3 niedziela Wielkiego Postu – moja świątynia serca

on

Liturgia Słowa 3 niedzieli Wielkiego Postu:
Wj 20,1-17 Ps 19 1 Kor 1,22-25 J 2,13-25

Trwamy w Wielkim Poście, czasie nawracania serca. W tym wiele parafii organizuje różne rekolekcje, ale mamy ich także wiele w różnych formach na różnych forach w internecie. Warto zaangażować się w jakąkolwiek ich formę po to, aby zrobić coś więcej w Wielkim Poście dla swojej modlitwy i wiary.

Liturgia Słowa przypomina nam dziś temat właściwego ustawienia priorytetów życia. W pierwszym czytaniu mamy to robić w oparciu o Dekalog, który dostaje Mojżesz, a w drugim czytaniu dzieje się to dzięki Jezusowi Chrystusowi ukrzyżowanemu (1 Kor 1,23). W Ewangelii widać, jak ludzie poprzestawiali te priorytety życia. „Jezus przybył do Jerozolimy. W świątyni zastał siedzących za stołami bankierów oraz tych, którzy sprzedawali woły, baranki i gołębie” (J 2,13-14). Widzimy w niej kupców i sprzedawców, którzy zamienili Świątynię w Jerozolimie na targowisko, a dokładnie dziedziniec pogan. Coś co miało być świętością dla człowieka staje się dla nich czymś co można zarządzać, sprzedać, wziąć na użytek wg swoich zamysłów. Symbol świątyni to również symbol człowieka. św. Paweł tłumaczy: „Czyż nie wiecie żeście świątynią Boga” (1 Kor 3,16).

Ile w sobie robimy różnych targowisk, handlów? Ile razy sprzedajemy to co święte w nas, za marne srebrniki, zaszczyty, sławę? Ile w nas pazerności i biznesmenów… Świątynia to miejsce spotkania z Bogiem, miejsce modlitwy, miejsce ofiary z siebie czyli daru, miejsce spokoju, ciszy i skupienia oraz miejsce pojednania. Mamy być świątynią Boga, a jak często sprzedajemy siebie? Zamiast modlitwy jak często wchodzimy we wszystko inne, wybieramy inne zajęcia kosztem modlitwy. Zamiast daru z siebie, w egoizmie wolimy abyśmy to my mieli wszystko. Zamiast spokoju wybieramy chaos i huk, rozmów i muzyki. Zamiast pojednania wszczęcie sporów i kłótni. Świątynie ma wypełniać Bóg, a w handlu, który czasami dokonujemy, wybieramy coś i kogoś innego. To coś lub ktoś zajmuje miejsce, które powinno być miejscem Boga. Nie dziwi więc reakcja Jezusa. Czasami potrzeba formy, która wyprostuje krzywizny, odrzuci to co nadto, np. przy budowaniu wierzy z klocków albo babki z piaskownicy. Dzięki zmierzeniu się z sobą, ze swoim sercem, swoimi kupcami i handlarzami serca, wrócimy do właściwych wartości, zyskamy właściwy pion i poziom.

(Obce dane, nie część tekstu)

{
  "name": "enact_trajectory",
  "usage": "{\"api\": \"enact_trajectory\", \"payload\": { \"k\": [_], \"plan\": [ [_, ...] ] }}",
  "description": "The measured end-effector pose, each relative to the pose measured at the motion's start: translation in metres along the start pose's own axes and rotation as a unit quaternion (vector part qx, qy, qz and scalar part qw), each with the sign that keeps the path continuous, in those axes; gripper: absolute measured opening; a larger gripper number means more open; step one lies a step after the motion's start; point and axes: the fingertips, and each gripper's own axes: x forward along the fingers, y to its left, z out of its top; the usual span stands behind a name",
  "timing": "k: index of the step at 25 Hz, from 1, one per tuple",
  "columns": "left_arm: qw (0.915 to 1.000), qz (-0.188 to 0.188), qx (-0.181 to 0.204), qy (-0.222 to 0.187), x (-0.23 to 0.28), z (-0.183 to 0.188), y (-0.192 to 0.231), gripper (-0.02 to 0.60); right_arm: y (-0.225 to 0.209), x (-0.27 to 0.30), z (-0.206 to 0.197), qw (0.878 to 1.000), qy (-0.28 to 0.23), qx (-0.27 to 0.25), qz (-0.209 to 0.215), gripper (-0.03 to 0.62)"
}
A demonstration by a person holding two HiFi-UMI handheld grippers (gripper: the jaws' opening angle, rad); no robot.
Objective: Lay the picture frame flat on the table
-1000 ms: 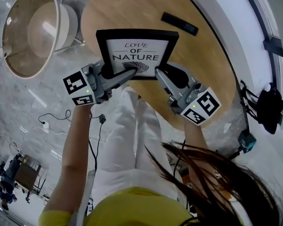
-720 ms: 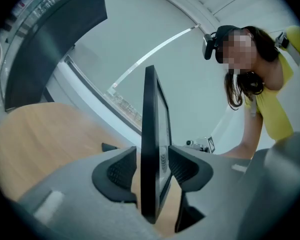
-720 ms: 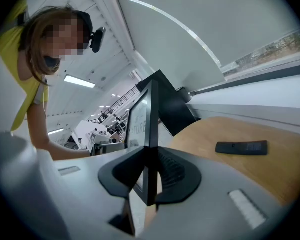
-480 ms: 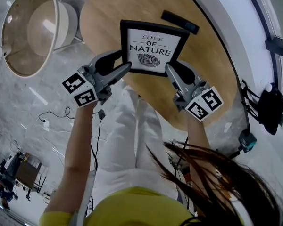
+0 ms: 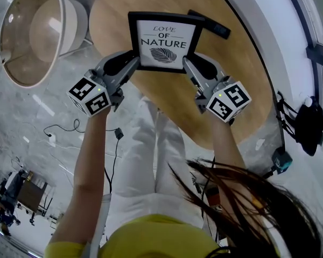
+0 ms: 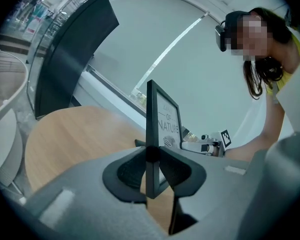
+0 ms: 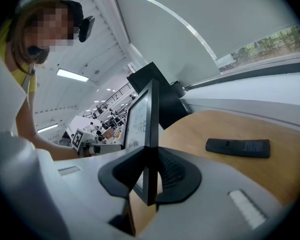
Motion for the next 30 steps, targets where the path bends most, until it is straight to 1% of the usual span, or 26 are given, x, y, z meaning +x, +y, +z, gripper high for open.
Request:
{"api": "enact_trajectory", "payload": {
  "k": [2,4,8,11,17,21,27,30],
  "plan": [
    [0.9999,0.013,-0.003,-0.01,0.002,0.0,0.017,0.084,-0.007,0.016,-0.002,1.0,0.005,0.0,0.0,0.074],
    [0.9995,0.028,-0.011,-0.011,0.006,0.0,0.035,0.084,-0.018,0.032,-0.006,1.0,0.013,0.007,-0.006,0.074],
    [0.9987,0.048,-0.017,0.008,0.032,0.006,0.075,0.083,-0.053,0.064,-0.004,0.999,0.028,0.028,-0.024,0.075],
    [0.9978,0.059,-0.023,0.022,0.049,0.004,0.093,0.08,-0.074,0.078,-0.005,0.998,0.04,0.036,-0.031,0.075],
    [0.9953,0.083,-0.032,0.037,0.054,-0.014,0.107,0.074,-0.088,0.087,-0.023,0.997,0.055,0.046,-0.04,0.077],
    [0.994,0.095,-0.039,0.039,0.057,-0.02,0.113,0.072,-0.094,0.092,-0.028,0.996,0.062,0.046,-0.046,0.078],
    [0.9915,0.109,-0.043,0.057,0.062,-0.028,0.12,0.071,-0.102,0.096,-0.036,0.994,0.075,0.048,-0.059,0.081],
    [0.9904,0.116,-0.051,0.054,0.063,-0.031,0.124,0.069,-0.105,0.098,-0.04,0.993,0.077,0.055,-0.067,0.083]
  ]
}}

Jezus widząc to: „sporządziwszy sobie bicz ze sznurków, powypędzał wszystkich ze świątyni, także baranki i woły, porozrzucał monety bankierów, a stoły powywracał” (J 2,15).  W tej reakcji widać nie tylko, że Jezus jest prawdziwym Bogiem i nic co ludzkie nie jest Jemu obce (warto tu zobaczyć, że Jezus rozumie też nasz gniew i sytuacje denerwujące nas), ale pokazuje jak bardzo Jemu zależy na człowieku. To wyraz troski o nas, świątynię Jerozolimy, ale i świątynie serca człowieka. św. Jan tłumaczy to: „mówił o świątyni swego ciała” (J 2,21). Jezus gniewa się, denerwuje wtedy, kiedy zaczynamy handlować z Nim. Nie po to jest nasze życie. Dlatego reakcja Jezusa ma wzbudzić w nas nawrócenie, a w zasadzie walkę o to, aby w swoim sercu zrobić taki sam raban.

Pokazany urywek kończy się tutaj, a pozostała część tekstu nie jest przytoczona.